'''

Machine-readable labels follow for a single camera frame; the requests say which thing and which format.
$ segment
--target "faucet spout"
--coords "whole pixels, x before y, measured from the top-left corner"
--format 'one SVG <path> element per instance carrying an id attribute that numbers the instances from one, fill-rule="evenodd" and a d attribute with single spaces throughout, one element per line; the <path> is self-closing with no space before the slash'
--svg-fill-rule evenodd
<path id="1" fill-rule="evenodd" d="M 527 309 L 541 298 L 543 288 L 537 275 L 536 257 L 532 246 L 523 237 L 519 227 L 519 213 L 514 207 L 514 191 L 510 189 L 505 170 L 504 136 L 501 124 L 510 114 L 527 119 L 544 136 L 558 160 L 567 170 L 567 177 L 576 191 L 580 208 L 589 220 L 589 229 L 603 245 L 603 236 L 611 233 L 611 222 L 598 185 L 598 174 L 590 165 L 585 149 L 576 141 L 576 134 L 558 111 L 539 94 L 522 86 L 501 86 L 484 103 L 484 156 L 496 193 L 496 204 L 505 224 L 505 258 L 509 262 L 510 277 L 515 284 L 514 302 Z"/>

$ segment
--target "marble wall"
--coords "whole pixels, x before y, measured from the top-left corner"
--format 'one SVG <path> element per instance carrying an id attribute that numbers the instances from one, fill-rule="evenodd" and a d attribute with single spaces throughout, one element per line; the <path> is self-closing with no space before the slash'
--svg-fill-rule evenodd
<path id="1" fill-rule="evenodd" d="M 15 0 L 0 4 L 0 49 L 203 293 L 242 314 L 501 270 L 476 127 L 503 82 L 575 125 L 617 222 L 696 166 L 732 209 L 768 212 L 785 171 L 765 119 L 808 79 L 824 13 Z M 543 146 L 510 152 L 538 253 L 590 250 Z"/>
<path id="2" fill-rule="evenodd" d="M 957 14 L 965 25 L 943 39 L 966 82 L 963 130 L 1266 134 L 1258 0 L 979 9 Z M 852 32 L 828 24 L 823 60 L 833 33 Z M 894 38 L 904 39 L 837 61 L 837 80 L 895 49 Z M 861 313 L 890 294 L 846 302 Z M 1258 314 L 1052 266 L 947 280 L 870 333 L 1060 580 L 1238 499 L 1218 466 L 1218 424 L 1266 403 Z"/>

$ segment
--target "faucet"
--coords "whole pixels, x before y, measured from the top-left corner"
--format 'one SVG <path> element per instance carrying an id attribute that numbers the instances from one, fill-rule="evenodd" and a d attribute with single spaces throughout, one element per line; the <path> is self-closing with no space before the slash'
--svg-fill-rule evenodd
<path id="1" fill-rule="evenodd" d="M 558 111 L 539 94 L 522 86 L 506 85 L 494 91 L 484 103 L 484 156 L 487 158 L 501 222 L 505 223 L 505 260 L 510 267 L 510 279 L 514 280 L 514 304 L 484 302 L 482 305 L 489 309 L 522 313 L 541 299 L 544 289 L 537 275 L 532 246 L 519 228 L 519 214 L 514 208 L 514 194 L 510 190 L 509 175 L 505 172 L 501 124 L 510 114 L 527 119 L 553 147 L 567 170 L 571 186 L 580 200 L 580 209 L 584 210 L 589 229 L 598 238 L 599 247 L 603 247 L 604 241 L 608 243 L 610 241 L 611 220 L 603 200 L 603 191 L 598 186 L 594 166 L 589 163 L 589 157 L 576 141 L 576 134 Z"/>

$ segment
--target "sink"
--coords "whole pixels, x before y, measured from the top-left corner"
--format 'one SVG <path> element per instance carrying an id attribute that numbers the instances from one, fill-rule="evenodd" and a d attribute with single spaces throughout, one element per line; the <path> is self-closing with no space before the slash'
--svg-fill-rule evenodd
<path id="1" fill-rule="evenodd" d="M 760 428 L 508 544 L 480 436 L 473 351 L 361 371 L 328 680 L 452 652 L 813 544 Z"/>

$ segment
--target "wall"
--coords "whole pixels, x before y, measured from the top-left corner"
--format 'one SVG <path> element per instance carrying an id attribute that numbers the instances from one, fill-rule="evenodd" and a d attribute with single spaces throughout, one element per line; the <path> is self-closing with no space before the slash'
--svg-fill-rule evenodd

'''

Aim of the task: Could you filter the entries above for lines holding the string "target" and copy them?

Exercise result:
--target "faucet spout"
--target "marble wall"
--target "faucet"
--target "sink"
--target "wall"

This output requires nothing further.